At this point, the pilot had begun to correct his bank angle, which had briefly exceeded 60 degrees, and to regain his assigned altitude, which he had overshot by nearly 900 feet. Evidently, he was still hand-flying the airplane.
- 22:57:37.1 614SB, Lake [front tower, you on]
- 22:57:39.1 Sink rate. Sink rate.
- 22:57:39.7 614SB.
- 22:57:41.4 Sound of increasing air noise
- 22:57:43.6 Pull up.
- 22:57:45.2 Pull up.
- 22:57:46.2 Sound of overspeed warning begins and continues till end
- 22:57:46.8 Pull up.
- 22:57:48.4 Pull up.
- 22:57:50.0 Pull up.
- 22:57:51.6 Pull up.
- 22:57:53.1 Pull up.
- 22:57:53.8 Recording ends
There was no evidence of a mechanical malfunction or catastrophic event such as a bird strike. The condition of the recovered remains of the pilot precluded an autopsy or toxicology. The recorded trajectory of the airplane was analyzed by computer simulation, with the conclusion that “the flight path was consistent with the performance of the airplane, and no loss of control was evident from the data.”

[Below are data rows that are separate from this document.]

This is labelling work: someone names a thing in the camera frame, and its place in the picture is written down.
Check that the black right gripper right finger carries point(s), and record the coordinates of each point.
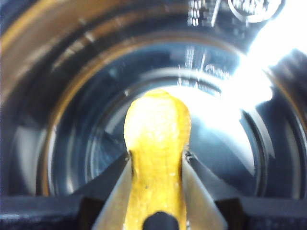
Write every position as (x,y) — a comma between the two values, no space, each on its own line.
(251,213)

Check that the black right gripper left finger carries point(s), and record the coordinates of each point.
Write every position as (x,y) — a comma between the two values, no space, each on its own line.
(60,213)

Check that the yellow corn cob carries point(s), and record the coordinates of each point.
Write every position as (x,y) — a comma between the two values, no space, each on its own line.
(157,134)

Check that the pale green electric steamer pot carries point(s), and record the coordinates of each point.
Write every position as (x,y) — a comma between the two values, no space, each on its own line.
(60,95)

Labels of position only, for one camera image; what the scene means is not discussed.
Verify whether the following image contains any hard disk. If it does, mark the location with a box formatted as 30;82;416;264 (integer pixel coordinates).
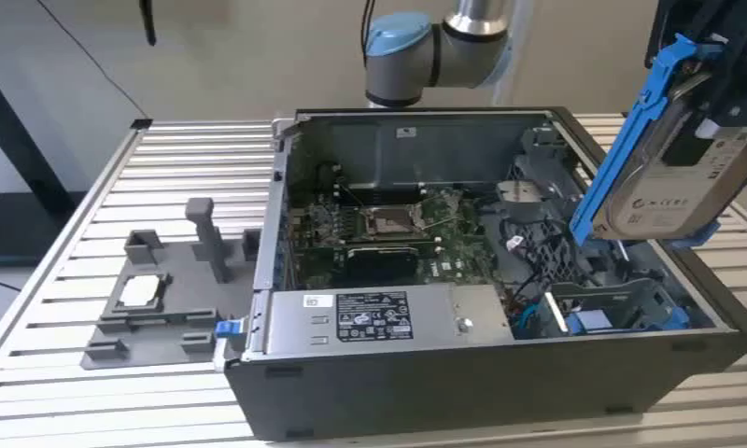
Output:
570;32;747;249
560;310;615;336

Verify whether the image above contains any green motherboard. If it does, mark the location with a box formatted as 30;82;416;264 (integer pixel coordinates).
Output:
285;186;505;288

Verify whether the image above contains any CPU socket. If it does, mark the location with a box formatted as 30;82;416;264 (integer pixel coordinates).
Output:
357;204;421;239

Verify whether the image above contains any black graphics card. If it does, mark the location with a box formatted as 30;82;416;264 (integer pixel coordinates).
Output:
345;245;421;287

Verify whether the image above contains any silver power supply unit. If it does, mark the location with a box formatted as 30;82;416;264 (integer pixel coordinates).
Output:
264;284;515;355

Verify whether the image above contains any black open PC case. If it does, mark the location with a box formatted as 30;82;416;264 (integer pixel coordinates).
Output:
214;105;747;442

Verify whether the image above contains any black hanging rod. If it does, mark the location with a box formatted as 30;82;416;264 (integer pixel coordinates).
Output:
137;0;158;47

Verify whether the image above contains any grey parts rack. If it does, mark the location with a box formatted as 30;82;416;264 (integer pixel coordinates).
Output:
81;197;263;372

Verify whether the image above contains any silver CPU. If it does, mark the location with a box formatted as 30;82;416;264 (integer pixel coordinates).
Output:
118;275;162;307

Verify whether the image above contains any black monitor stand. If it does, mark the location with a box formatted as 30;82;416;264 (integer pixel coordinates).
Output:
0;50;92;268

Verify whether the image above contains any black cable with white tag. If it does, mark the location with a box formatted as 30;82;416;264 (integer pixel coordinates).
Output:
500;217;562;262

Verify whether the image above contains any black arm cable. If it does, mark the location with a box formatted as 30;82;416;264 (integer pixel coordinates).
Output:
360;0;381;60

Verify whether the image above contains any blue data cable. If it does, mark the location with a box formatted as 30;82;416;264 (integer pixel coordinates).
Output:
513;301;542;338

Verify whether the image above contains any thin black wall cable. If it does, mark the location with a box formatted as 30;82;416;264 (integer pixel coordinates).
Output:
36;0;152;121

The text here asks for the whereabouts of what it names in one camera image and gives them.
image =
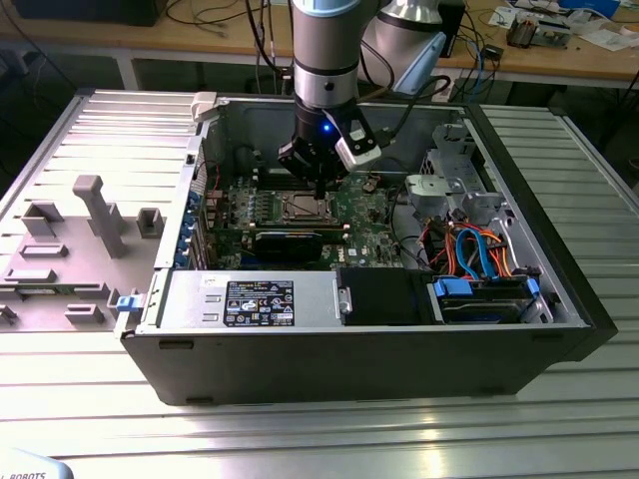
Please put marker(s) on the green RAM stick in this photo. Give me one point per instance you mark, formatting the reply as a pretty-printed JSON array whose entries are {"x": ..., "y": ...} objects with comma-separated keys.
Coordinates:
[{"x": 35, "y": 291}]

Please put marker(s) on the grey parts rack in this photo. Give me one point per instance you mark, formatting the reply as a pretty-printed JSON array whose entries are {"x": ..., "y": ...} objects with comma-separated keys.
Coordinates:
[{"x": 75, "y": 279}]

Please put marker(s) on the black desktop computer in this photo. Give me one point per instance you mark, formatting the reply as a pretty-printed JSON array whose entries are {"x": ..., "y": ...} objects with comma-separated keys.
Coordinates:
[{"x": 90, "y": 12}]

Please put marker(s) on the CPU socket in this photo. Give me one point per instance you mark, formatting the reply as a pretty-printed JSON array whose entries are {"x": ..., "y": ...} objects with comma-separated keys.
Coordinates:
[{"x": 287, "y": 218}]

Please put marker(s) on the green motherboard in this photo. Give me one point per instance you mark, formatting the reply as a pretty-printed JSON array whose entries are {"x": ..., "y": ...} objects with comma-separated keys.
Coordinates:
[{"x": 369, "y": 224}]

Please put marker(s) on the white paper sheet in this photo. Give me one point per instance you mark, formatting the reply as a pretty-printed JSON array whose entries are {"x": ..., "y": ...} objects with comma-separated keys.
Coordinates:
[{"x": 606, "y": 39}]

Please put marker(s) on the black graphics card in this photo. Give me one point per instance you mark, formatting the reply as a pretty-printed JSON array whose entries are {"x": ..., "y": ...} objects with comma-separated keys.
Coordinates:
[{"x": 287, "y": 247}]

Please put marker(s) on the CPU cooler heat sink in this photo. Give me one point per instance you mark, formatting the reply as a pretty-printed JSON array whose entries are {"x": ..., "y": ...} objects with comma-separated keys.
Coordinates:
[{"x": 521, "y": 31}]

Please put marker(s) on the grey metal component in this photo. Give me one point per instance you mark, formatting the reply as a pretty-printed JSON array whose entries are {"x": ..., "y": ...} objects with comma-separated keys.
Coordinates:
[{"x": 554, "y": 35}]

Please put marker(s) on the blue box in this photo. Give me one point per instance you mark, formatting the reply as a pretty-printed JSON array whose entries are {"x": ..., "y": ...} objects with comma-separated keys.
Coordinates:
[{"x": 589, "y": 5}]

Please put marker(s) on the hard disk in blue carrier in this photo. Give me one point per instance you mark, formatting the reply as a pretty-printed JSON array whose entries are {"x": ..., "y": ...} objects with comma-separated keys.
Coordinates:
[{"x": 479, "y": 312}]

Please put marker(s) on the grey metal drive cage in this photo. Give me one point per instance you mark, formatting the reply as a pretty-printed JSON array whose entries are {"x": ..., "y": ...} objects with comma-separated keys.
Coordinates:
[{"x": 429, "y": 192}]

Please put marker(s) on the black upright box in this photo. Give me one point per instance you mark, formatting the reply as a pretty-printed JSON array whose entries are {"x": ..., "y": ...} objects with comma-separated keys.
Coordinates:
[{"x": 453, "y": 30}]

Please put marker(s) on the wooden desk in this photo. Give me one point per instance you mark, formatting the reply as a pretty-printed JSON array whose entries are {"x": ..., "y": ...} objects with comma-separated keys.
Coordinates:
[{"x": 199, "y": 35}]

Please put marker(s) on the small black device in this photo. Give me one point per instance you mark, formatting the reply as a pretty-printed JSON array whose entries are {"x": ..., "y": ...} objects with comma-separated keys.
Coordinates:
[{"x": 493, "y": 52}]

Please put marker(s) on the silver CPU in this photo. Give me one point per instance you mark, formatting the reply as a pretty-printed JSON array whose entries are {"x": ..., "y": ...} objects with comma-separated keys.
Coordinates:
[{"x": 305, "y": 207}]

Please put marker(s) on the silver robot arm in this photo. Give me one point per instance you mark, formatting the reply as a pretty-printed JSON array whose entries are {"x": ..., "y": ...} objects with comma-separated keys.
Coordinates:
[{"x": 324, "y": 75}]

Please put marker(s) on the blue plastic clip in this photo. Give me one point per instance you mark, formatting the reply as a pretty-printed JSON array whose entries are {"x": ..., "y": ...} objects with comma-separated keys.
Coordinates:
[{"x": 127, "y": 303}]

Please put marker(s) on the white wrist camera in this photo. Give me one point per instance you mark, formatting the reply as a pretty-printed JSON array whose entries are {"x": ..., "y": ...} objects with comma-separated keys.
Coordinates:
[{"x": 357, "y": 154}]

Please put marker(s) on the black plastic drive shroud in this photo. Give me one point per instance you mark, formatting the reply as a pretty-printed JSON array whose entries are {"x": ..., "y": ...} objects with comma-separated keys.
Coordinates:
[{"x": 379, "y": 297}]

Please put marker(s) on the black PC case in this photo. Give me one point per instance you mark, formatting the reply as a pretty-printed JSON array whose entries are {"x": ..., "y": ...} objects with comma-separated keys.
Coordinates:
[{"x": 324, "y": 369}]

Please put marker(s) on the silver power supply unit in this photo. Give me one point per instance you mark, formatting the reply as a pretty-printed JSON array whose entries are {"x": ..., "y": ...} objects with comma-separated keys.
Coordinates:
[{"x": 190, "y": 299}]

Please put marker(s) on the silver coin battery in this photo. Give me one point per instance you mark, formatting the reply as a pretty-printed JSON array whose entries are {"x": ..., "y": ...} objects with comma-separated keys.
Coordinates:
[{"x": 369, "y": 185}]

The NTSB’s finding of probable cause was spatial disorientation, to which fatigue — the pilot had been awake for 17 hours — “mode confusion” over the status of the autopilot and “negative learning transfer” from the familiar Mustang to the new Citation all contributed.
Even a single “pull up” warning should send your eyes straight to the PFD. Evidently, however, the subjective sensations of spatial disorientation can be so persuasive that for 14 warning-crammed seconds an experienced jet pilot could think his instruments were peddling fake news.